On Sun, May 1, 2011 at 8:19 AM, William Ferguson <william.ferguson.au@
gmail.com> wrote:

> And more specifically, under what scenarios do I get each of #onPause,
> #onStop and #onDestroy called.
>
> For Activity destruction due to rotation? IN what versions.
> For Activity destruction due to an explicit Activity#finished? What
> versions.
> Process death due to memory restriction? And for what versions.
>
> Just trying to best straighten this out in my head.
>

It really is not very complicated.  The series of calls are: onCreate() ->
onStart() -> onResume() -> onPause() -> onStop() -> onDestroy().  That is
the order.  Period.  That is the core activity lifecycle.

There are of course cycles between these: if your activity is resumed and
another activity comes on top, it will be paused.  If it then comes back on
top, it is resumed.  Likewise, it can be paused and then stopped, and later
started and resumed.  These are all just moving you between the states the
activity can be in: on the top of the stack, not on the top, no longer
visible.

There is nothing special about rotation.  The current activity needs to be
destroyed, so it does the lifecycle callbacks to do that.  A new one is
created so it does the lifecycle callbacks.

There is nothing special about being finished.  The current activity needs
to be destroyed, so it goes through the lifecycle callbacks.

The *only* thing at all unusual about what Android does is its ability to
kill processes.  This also is very simple though: Android will call the
activity's onSaveInstanceState() to save away the current state of the
activity.  By doing that, it is possible for it to kill the activity's
process at any time and be able to later re-create a new activity instance
from that last saved state.  So once it has saved your state, your process
can be killed.

It sometimes seems people try to think too hard about this and make it
something more complicated than it is.  The callbacks tell you the states
the activity goes in.  It should be pretty easy to determine what makes
sense to do in each callback, since they are pretty simple well-defined
states.  If you do that, you will be fine.

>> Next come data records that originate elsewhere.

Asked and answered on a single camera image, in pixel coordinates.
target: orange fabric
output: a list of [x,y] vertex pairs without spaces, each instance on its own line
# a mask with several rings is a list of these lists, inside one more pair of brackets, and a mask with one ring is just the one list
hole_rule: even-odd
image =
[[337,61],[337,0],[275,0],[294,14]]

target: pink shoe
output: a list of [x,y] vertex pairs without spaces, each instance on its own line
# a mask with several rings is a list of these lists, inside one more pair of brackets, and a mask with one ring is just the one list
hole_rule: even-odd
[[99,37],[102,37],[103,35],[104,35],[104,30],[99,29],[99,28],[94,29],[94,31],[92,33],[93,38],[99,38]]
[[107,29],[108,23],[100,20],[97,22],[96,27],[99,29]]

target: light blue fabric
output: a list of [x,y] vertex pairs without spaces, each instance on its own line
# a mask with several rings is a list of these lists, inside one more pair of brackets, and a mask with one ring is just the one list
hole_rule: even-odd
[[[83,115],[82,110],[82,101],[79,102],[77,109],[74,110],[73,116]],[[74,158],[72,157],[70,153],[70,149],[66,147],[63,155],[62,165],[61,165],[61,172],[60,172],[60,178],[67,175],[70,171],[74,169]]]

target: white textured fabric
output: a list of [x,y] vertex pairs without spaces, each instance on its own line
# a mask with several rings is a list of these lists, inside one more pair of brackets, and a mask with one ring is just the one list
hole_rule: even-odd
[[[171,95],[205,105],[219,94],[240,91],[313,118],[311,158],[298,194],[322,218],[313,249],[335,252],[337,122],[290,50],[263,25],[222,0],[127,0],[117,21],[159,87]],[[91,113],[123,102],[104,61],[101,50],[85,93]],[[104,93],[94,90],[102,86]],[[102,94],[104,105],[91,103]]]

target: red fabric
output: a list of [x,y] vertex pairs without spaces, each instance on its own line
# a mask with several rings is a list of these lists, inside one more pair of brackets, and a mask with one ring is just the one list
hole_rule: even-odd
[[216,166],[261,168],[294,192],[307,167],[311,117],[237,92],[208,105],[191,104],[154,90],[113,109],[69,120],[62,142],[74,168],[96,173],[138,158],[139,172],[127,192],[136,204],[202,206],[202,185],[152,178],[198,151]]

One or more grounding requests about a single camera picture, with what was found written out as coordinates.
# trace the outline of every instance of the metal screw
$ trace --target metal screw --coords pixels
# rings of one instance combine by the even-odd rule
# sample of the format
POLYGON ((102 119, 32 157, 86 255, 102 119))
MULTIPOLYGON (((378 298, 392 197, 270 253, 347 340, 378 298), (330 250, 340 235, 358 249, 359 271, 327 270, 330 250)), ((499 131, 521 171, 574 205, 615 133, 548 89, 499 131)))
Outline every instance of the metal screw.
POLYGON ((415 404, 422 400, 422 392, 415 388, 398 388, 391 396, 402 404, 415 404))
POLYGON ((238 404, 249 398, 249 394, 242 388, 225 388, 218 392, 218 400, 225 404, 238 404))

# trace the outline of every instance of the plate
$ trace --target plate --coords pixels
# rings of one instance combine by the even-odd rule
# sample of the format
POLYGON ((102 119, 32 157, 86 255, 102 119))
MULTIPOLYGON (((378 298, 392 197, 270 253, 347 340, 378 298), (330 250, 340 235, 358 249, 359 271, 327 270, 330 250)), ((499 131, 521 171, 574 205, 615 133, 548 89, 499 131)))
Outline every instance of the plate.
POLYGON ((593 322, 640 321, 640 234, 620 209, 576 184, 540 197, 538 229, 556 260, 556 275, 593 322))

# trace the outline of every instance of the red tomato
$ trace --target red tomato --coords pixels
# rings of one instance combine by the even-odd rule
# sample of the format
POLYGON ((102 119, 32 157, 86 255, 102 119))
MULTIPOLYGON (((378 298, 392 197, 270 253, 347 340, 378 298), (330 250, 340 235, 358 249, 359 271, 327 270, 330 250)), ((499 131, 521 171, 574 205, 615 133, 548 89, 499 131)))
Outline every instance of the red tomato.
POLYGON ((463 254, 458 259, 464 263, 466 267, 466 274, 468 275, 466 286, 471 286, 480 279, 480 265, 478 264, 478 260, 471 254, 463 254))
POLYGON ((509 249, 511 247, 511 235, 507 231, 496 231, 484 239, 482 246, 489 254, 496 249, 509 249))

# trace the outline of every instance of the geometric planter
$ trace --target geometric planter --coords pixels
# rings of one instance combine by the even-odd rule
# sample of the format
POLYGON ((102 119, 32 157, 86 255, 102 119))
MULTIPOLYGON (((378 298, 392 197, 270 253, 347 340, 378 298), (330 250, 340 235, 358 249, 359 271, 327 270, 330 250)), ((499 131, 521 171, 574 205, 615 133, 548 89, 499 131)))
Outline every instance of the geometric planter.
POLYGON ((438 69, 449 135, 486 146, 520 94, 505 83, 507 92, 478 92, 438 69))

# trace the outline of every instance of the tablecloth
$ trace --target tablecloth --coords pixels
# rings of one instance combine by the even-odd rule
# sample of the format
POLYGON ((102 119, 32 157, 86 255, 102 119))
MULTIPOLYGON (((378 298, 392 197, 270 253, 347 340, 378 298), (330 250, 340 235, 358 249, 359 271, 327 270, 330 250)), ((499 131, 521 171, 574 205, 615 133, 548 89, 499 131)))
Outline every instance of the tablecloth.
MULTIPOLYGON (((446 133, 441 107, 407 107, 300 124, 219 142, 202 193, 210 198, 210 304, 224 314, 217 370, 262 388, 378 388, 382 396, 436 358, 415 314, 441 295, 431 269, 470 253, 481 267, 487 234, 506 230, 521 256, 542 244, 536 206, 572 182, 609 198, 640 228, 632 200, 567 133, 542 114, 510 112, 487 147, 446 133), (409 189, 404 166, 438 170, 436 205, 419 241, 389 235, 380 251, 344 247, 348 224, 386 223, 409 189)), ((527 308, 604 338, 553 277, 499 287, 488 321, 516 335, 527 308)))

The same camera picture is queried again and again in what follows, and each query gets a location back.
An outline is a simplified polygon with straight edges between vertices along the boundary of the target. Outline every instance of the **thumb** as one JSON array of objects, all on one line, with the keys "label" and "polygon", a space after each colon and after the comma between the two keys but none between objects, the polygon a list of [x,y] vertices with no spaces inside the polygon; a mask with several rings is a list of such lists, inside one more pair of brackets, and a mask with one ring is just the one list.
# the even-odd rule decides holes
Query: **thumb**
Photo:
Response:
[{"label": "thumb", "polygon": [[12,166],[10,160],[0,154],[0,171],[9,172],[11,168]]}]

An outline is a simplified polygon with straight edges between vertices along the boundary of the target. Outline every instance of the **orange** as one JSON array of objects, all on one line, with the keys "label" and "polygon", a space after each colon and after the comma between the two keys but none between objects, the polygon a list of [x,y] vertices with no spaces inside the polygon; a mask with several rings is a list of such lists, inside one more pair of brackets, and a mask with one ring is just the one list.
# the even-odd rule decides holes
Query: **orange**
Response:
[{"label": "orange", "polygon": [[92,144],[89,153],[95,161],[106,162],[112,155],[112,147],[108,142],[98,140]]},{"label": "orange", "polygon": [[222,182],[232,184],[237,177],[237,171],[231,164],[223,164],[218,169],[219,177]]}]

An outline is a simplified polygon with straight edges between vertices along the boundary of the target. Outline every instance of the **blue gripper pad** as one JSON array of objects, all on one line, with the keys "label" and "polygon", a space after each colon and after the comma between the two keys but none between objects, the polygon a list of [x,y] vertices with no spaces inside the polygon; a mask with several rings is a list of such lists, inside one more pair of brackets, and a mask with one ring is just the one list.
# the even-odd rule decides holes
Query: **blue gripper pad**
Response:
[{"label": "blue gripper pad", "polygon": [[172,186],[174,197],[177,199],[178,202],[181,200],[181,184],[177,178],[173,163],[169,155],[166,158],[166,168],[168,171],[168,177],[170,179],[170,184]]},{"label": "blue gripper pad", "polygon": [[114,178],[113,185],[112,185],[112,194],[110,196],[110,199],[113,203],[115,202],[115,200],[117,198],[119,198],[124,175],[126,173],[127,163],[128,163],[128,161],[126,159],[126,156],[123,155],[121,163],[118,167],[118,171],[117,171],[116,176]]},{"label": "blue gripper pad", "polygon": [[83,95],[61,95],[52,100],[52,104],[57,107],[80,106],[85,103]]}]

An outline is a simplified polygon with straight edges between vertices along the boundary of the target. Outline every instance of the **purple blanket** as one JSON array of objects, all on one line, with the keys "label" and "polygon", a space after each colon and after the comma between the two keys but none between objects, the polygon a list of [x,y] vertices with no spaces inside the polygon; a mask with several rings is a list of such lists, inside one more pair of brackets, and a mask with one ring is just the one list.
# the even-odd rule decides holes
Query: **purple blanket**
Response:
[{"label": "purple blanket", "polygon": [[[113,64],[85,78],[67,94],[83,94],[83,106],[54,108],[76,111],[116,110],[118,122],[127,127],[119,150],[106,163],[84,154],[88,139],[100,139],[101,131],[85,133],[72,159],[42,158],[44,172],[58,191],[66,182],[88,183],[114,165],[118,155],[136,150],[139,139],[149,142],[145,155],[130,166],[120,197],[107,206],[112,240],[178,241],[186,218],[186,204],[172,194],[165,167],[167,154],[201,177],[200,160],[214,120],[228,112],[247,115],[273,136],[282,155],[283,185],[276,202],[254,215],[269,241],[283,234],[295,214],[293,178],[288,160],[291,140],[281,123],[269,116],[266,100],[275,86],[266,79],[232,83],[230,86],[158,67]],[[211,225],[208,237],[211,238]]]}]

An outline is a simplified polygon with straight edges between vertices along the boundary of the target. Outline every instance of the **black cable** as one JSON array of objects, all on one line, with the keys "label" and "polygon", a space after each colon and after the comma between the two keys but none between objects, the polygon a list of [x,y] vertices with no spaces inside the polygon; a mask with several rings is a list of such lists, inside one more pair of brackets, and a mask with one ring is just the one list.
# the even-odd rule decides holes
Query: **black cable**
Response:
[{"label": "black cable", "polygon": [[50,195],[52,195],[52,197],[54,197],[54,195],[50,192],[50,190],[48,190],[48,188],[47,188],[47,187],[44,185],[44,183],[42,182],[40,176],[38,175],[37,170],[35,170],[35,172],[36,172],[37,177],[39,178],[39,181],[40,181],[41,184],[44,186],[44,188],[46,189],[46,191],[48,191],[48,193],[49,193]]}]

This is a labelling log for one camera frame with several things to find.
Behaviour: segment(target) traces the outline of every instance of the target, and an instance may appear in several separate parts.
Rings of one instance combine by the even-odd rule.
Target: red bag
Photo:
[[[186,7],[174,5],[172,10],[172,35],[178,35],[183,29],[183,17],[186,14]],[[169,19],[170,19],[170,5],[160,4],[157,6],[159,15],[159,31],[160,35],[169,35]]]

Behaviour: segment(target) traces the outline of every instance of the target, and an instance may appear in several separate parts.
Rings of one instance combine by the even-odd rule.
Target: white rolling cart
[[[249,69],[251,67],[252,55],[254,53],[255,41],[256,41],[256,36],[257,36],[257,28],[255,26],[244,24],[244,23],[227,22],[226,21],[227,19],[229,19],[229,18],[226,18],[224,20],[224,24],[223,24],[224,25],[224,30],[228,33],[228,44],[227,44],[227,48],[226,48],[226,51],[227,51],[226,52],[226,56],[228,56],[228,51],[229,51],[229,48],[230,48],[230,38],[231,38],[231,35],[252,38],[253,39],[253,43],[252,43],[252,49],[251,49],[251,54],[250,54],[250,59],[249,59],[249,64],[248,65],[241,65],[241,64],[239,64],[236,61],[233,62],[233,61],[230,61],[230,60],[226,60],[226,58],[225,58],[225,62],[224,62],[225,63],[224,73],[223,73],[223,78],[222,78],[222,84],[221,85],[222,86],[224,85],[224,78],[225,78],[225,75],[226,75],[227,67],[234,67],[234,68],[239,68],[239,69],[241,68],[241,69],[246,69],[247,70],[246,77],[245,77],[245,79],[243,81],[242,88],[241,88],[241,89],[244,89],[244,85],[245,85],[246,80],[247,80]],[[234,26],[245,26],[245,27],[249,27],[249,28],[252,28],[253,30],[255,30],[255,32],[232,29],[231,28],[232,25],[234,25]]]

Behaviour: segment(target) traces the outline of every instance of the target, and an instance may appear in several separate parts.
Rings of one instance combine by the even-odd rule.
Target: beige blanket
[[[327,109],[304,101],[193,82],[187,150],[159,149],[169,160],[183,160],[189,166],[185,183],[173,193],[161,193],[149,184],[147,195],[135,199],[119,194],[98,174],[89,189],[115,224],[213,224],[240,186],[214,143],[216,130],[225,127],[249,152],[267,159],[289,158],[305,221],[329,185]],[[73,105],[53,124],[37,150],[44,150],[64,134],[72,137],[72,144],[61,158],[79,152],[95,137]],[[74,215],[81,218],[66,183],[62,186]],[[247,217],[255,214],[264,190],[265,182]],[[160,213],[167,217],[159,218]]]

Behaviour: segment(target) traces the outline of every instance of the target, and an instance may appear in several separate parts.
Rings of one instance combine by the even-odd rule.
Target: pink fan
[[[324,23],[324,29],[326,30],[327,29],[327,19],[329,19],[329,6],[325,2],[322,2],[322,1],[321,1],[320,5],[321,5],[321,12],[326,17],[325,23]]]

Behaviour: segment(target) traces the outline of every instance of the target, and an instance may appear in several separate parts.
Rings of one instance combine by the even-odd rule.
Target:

There is certainly the interesting case of the process being killed.
 However the *only* thing that should matter about this for an application
is to be sure to implement onSaveInstanceState() to save and restore the
current state correctly, and to save any data to persistent storage that is
needed prior to going into the killable state.  (Which is after onPause()
pre-3.0 and after onStop() if you target 3.0 or later.)

If you were to compare this to something like MIDP:
http://java.sun.com/javame/reference/apis/jsr118/javax/microedition/midlet/MIDlet.html

Android's activities are actually very similar; we have one additional state
because we distinguish between the UI being visible vs. not visible at all.

-- 
Dianne Hackborn
Android framework engineer
hack...@android.com

Note: please don't send private questions to me, as I don't have time to
provide private support, and so won't reply to such e-mails.  All such
questions should be posted on public forums, where I and others can see and
answer them.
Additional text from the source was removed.